WHAT IS REQUIRED: Every line in the entries where "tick" is found should be copied.
· · ·
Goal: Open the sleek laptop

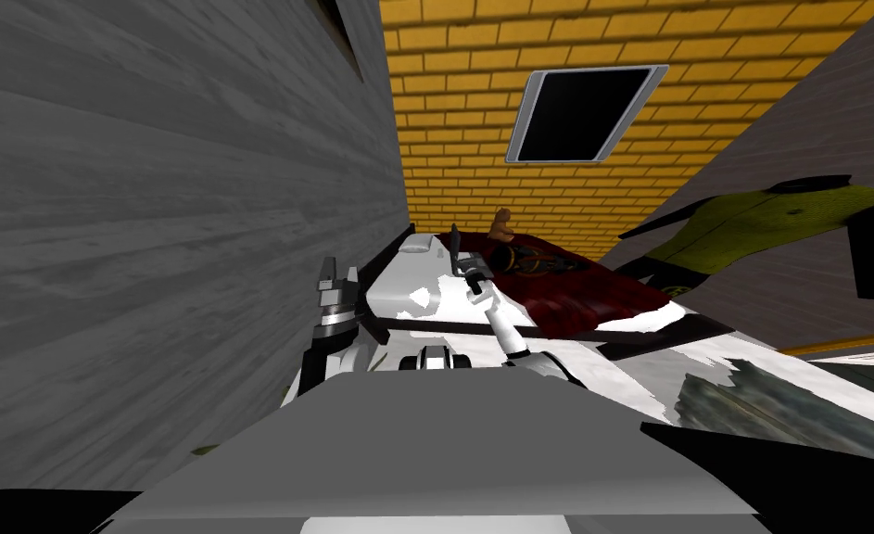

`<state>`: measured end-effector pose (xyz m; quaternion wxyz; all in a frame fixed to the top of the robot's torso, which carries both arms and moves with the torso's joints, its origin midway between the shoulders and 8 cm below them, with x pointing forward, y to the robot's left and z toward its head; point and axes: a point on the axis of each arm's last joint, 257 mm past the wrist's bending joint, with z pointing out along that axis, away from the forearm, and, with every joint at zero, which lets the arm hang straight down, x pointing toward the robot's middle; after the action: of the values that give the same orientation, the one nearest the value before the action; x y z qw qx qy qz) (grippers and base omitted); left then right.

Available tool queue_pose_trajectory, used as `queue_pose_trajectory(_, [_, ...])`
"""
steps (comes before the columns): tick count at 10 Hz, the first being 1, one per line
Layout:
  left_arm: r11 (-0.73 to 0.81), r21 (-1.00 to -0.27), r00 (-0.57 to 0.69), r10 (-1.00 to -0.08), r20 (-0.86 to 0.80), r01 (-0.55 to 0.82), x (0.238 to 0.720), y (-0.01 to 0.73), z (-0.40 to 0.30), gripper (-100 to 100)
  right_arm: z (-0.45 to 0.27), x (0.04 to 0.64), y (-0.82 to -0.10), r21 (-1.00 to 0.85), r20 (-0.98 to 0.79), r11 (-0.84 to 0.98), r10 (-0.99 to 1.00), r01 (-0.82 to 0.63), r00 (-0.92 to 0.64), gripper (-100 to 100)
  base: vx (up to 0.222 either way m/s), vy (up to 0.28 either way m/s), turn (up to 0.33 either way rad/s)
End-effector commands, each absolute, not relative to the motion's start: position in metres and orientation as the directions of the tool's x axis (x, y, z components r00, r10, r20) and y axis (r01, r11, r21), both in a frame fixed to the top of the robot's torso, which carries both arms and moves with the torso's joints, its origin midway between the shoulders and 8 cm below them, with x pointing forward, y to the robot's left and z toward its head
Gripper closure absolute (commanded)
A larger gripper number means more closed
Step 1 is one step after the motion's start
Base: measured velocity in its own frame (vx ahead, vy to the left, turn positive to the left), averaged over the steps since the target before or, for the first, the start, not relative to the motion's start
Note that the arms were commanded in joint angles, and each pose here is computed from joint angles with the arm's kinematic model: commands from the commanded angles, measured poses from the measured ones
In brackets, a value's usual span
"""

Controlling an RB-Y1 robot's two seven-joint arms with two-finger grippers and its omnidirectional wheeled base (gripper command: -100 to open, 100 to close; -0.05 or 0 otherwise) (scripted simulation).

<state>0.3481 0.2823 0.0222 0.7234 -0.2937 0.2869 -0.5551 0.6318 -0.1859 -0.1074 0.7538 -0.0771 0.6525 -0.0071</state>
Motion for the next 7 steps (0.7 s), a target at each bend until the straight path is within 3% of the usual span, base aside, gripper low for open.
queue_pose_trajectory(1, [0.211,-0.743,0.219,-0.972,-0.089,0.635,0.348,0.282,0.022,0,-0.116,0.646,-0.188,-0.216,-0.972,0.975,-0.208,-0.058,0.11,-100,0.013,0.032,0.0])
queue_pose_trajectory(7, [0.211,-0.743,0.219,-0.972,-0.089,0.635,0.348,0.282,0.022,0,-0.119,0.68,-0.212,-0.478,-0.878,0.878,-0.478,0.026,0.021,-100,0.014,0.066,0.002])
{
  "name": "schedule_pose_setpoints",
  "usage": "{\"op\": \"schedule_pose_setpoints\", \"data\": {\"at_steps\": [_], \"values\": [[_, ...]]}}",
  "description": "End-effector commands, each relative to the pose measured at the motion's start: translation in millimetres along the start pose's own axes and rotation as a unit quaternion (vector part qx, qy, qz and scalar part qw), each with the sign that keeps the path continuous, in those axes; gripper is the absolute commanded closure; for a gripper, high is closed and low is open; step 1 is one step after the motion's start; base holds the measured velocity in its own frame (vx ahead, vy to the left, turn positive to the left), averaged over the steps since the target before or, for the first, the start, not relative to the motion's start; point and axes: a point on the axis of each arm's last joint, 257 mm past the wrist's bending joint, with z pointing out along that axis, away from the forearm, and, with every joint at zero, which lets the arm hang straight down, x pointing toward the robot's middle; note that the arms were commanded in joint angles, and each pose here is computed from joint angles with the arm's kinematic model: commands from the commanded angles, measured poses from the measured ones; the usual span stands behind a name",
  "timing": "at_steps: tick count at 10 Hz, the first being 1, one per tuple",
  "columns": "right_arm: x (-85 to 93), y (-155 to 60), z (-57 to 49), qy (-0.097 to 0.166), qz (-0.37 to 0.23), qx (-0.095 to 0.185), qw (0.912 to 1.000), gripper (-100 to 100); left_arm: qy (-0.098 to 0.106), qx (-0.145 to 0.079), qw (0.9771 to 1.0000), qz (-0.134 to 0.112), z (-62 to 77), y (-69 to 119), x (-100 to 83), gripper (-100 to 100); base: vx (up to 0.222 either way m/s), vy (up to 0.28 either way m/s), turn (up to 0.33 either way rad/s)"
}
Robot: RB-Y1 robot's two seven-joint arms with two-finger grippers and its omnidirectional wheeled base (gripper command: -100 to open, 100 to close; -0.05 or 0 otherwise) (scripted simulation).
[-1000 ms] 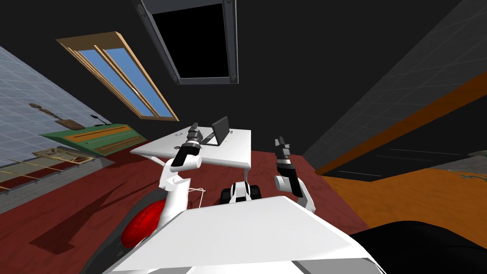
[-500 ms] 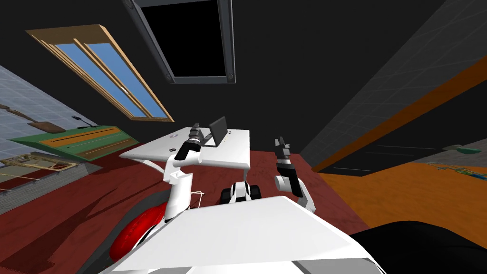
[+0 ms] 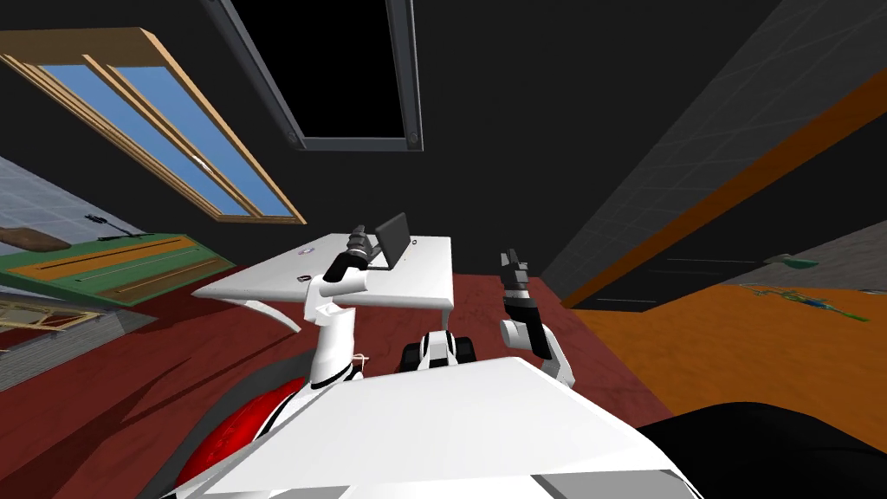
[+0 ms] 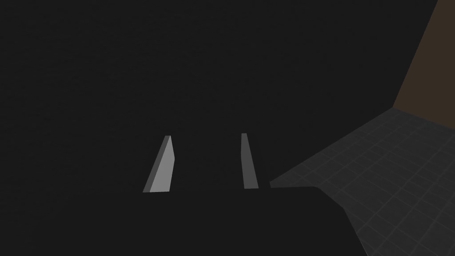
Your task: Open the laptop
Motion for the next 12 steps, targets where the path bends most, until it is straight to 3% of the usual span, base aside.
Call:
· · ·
COMPLETED EXERCISE:
steps (comes before the columns): tick count at 10 Hz, the first being 1, one per line
  "timing": "at_steps: tick count at 10 Hz, the first being 1, one per tuple",

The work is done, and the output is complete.